## Exercise details:
When you reach the line containing "Locate the lemon" in the entries below, please begin setting down lines exactly, stop only after the last one, and add nothing else.

## Materials provided:
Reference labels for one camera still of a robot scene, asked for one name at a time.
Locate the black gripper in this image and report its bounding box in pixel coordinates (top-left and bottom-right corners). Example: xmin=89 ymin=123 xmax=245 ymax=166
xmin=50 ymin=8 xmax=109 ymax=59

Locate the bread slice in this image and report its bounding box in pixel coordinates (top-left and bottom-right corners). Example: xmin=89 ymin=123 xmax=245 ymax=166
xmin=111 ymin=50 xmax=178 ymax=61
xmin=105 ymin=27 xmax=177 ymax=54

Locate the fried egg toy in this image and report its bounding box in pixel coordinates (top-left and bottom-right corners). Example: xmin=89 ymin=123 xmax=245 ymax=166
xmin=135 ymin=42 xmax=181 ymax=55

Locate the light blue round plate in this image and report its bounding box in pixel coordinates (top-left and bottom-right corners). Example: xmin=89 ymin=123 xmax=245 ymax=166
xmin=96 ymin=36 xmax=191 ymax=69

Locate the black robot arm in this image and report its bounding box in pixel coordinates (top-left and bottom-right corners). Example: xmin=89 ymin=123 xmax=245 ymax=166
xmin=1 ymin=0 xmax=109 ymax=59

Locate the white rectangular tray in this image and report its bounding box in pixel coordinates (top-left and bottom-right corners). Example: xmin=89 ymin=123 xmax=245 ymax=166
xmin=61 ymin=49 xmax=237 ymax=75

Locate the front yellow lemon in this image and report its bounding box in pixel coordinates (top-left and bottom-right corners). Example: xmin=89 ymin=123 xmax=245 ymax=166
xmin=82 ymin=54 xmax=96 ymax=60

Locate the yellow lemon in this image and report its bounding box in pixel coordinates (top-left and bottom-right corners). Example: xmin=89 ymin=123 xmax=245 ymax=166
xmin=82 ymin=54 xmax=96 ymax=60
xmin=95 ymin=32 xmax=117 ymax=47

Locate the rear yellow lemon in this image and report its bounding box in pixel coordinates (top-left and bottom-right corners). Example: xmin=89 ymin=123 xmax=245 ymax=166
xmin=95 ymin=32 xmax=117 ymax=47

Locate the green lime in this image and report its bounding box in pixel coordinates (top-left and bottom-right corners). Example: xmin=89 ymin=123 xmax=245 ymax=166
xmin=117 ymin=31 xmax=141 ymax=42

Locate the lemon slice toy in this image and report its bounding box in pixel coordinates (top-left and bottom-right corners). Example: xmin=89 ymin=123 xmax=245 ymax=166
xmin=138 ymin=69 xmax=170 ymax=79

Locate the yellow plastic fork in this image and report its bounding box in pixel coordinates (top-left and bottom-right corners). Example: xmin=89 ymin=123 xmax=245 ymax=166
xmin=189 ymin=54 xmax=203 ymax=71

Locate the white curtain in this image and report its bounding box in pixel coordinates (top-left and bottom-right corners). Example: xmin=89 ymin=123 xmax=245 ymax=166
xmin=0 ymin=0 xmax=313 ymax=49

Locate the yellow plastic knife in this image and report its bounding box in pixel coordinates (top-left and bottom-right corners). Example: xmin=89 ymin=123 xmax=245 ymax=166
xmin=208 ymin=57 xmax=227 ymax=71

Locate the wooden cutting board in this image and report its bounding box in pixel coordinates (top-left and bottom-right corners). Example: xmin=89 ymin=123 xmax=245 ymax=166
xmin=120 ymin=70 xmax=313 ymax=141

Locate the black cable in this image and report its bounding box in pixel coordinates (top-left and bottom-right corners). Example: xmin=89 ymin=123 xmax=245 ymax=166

## Response:
Locate the lemon slice toy in this image and report its bounding box in pixel coordinates (top-left and bottom-right corners). Example: xmin=89 ymin=123 xmax=245 ymax=166
xmin=138 ymin=69 xmax=170 ymax=79

Locate the yellow plastic fork in this image and report its bounding box in pixel coordinates (top-left and bottom-right corners). Example: xmin=89 ymin=123 xmax=245 ymax=166
xmin=189 ymin=54 xmax=203 ymax=71

Locate the white curtain in this image and report its bounding box in pixel coordinates (top-left and bottom-right corners). Example: xmin=89 ymin=123 xmax=245 ymax=166
xmin=0 ymin=0 xmax=313 ymax=49

Locate the yellow plastic knife in this image and report its bounding box in pixel coordinates (top-left and bottom-right corners). Example: xmin=89 ymin=123 xmax=245 ymax=166
xmin=208 ymin=57 xmax=227 ymax=71

Locate the wooden cutting board in this image and report its bounding box in pixel coordinates (top-left and bottom-right corners). Example: xmin=89 ymin=123 xmax=245 ymax=166
xmin=120 ymin=70 xmax=313 ymax=141

Locate the black cable in this image and report its bounding box in pixel coordinates (top-left and bottom-right corners). Example: xmin=89 ymin=123 xmax=245 ymax=166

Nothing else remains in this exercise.